Home to some of China’s largest deposits of oil, natural gas, and coal, Xinjiang has a majority Muslim Uighur population – a Turkic ethnic group with a language and culture closer to Central Asia. Before the region was absorbed into the People’s Republic of China in 1949, almost everyone here was Uighur, but the numbers have have since declined, dropping to below half by the year 2000, as tens of millions of Han Chinese – the majority population of mainland China – were encouraged to settle here by the government.
That demographic shift, which accelerated in the 1990s as Beijing began to develop Xinjiang, combined with Chinese laws restricting Islamic practices by Uighurs and the 1997 execution of 30 Uighur separatists by Chinese authorities, triggered a wave of violence by militants that has left hundreds of people dead, mostly civilians.
Last month, a suicide bomber killed 39 people in the provincial capitol of Urumqi, and police claimed to have killed 13 men who attempted to ram an explosives-laden vehicle into their office near Kashgar.
The deadly violence – including an attack by knife-wielding men at a train station in Kuming that killed 29 in March – has sparked a massive crackdown by Beijing, with authorities announcing the convictions of more than 400 people across Xinjiang. Last Wednesday, Kashgar authorities announced 113 people had been sentenced for crimes, including supporting terrorism and inciting ethnic hatred and ethnic discrimination.
“The government says every Uighur, if they have a beard or wear a hijab, they are a terrorist,” said Abdul Majid, who owns a mobile phone shop near People’s Square. He says the last time tensions were this high was in 2009, after 184 people died in clashes between Uighurs and Han Chinese in Urumqi.
‘All these problems started after September 11′
A world away from Kashgar’s commercial centre lies the city’s heart: a nearly 2,000-year-old Uighur quarter that is currently being rebuilt, literally brick by brick, by mostly Han Chinese migrant workers. Kashgar’s ancient mosques are being restored and the homes in the old city re-imagined with hints of Central Asian architecture and with help from the Chinese government. It’s part of a programme that authorities say is aimed at making the area earthquake-resistant.

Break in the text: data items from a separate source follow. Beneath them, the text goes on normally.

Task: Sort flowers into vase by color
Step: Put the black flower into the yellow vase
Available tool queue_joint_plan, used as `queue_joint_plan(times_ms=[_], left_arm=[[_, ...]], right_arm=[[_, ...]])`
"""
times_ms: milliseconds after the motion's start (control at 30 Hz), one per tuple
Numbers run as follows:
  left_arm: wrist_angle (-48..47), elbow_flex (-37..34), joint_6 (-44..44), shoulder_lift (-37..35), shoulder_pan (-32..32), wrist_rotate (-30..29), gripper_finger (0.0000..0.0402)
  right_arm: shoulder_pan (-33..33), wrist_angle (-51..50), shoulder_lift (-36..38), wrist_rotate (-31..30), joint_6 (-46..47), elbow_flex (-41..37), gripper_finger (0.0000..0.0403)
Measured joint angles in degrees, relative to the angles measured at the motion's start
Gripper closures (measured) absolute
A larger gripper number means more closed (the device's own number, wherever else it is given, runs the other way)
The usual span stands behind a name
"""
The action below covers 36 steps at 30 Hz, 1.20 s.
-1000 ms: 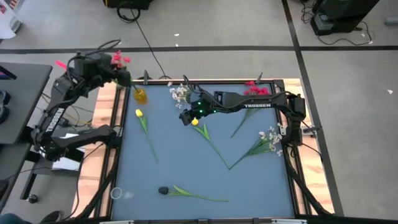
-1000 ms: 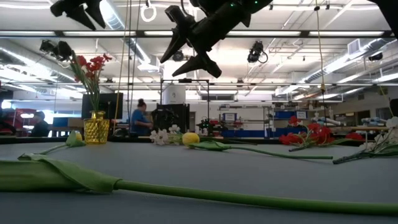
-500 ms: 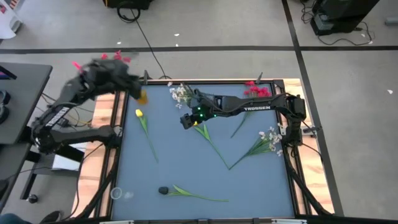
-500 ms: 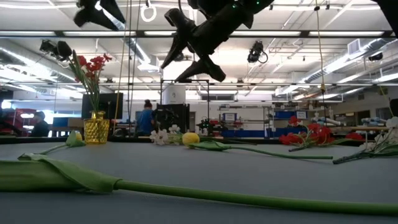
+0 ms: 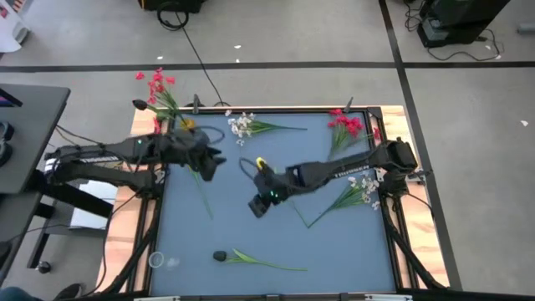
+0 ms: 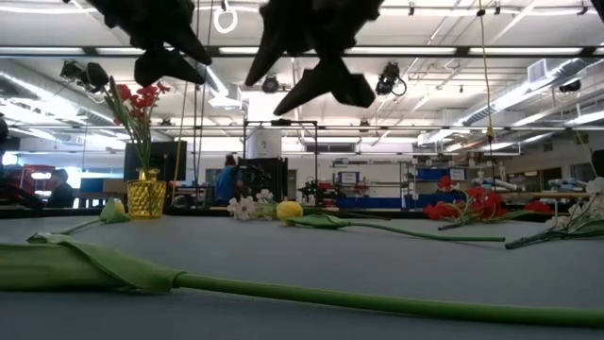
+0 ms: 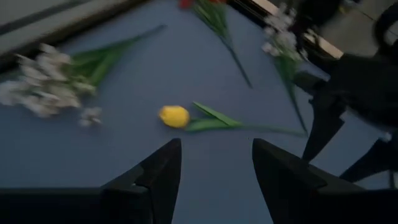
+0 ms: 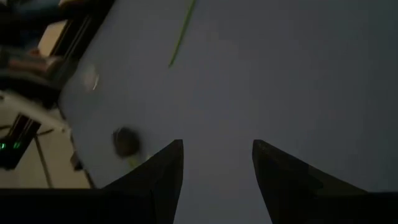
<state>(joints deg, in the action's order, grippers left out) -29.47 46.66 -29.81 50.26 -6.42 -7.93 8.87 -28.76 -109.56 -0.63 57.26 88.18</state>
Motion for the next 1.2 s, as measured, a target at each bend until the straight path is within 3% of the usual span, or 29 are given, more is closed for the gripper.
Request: queue_joint_plan(times_ms=[167,367,533,733,867,1200], left_arm=[[2.15,-2.39,-0.22,-0.04,7.21,-0.47,0.0198],[9.80,-8.29,-2.97,-0.02,16.91,-2.38,0.0199],[15.32,-13.17,-4.31,-0.01,24.77,-3.27,0.0199],[16.65,-17.06,-1.23,0.83,34.30,-3.83,0.0209],[17.30,-18.44,-3.38,2.08,39.16,-5.44,0.0228],[16.57,-19.11,-7.68,2.79,43.74,-10.84,0.0249]], right_arm=[[6.06,2.39,0.00,-3.99,0.02,0.00,0.0202],[14.16,6.90,-1.98,-9.89,-16.74,0.04,0.0202],[17.76,12.30,-6.76,-8.08,-24.35,0.19,0.0202],[19.31,12.12,-15.06,-4.89,-25.77,5.15,0.0202],[19.51,9.19,-20.07,-6.12,-26.09,9.70,0.0202],[18.68,5.80,-25.35,-7.10,-22.78,14.38,0.0206]])
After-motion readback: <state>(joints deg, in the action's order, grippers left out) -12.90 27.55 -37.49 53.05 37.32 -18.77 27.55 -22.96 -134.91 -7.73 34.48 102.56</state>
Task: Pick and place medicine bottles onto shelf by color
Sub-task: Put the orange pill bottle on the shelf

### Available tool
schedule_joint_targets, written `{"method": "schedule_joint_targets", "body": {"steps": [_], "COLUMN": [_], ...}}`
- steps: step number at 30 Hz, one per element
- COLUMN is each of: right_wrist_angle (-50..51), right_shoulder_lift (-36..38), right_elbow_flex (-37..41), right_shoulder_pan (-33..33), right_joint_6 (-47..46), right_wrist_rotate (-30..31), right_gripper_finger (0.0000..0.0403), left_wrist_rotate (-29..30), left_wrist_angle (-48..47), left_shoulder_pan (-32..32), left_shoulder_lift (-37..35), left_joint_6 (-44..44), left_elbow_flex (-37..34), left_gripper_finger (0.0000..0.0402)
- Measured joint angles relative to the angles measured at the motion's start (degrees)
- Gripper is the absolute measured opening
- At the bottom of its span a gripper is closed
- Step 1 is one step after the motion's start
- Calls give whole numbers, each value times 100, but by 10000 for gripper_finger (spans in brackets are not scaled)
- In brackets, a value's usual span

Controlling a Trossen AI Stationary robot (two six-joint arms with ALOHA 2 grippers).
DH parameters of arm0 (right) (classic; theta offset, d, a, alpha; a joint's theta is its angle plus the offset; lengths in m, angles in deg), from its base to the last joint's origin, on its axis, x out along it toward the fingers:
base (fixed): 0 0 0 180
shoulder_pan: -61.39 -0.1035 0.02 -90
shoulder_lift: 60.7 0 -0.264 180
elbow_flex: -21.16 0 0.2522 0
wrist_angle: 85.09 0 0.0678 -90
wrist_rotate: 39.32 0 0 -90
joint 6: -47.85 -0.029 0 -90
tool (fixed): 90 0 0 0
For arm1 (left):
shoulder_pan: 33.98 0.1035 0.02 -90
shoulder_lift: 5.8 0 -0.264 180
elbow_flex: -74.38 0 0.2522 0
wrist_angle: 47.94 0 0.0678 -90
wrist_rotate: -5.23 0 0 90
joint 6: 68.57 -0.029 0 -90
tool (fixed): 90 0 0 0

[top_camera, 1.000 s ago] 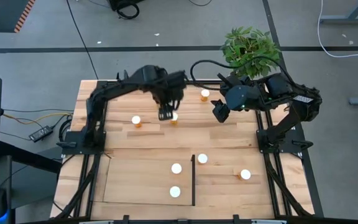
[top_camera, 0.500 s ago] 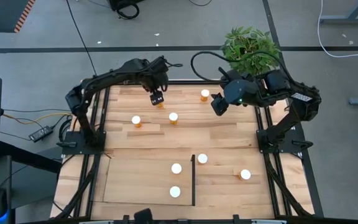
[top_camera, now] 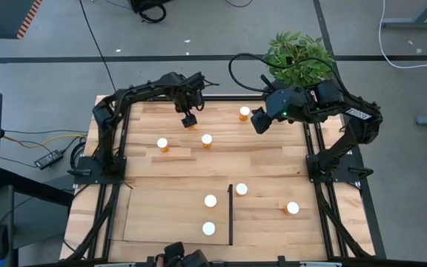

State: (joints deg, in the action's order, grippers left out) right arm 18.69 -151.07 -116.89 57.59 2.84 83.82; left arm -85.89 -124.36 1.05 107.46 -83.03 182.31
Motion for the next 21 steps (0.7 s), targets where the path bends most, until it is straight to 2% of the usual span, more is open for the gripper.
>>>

But not everyone is happy about the renovations.
“If Allah wants to kill us, he will send an earthquake, and he will kill us,” said Hajji Abdul Razzak, a silk merchant who has chosen not to have his home in the old city rebuilt. “A lot of people have left, and just put their houses out to rent.”
Around the corner from Kashgar’s 572-year-old Id Kah Mosque, a large notice board implores Uighurs to adopt modern attire. One half of the board is covered in pictures depicting traditional Uighurs, women in colourful dresses and flowing hair and clean-shaven men. The other half shows rows of men with beards and women in headscarves or face-covering veils, all with a red X over them.
“All these problems started after September 11th,” said Abdul Razzak. “The Pakistan border [with China] was completely sealed, and when it opened a few years later, these Uighurs from Pakistan and Afghanistan came. They are doing all these [bombings], but we are being oppressed.”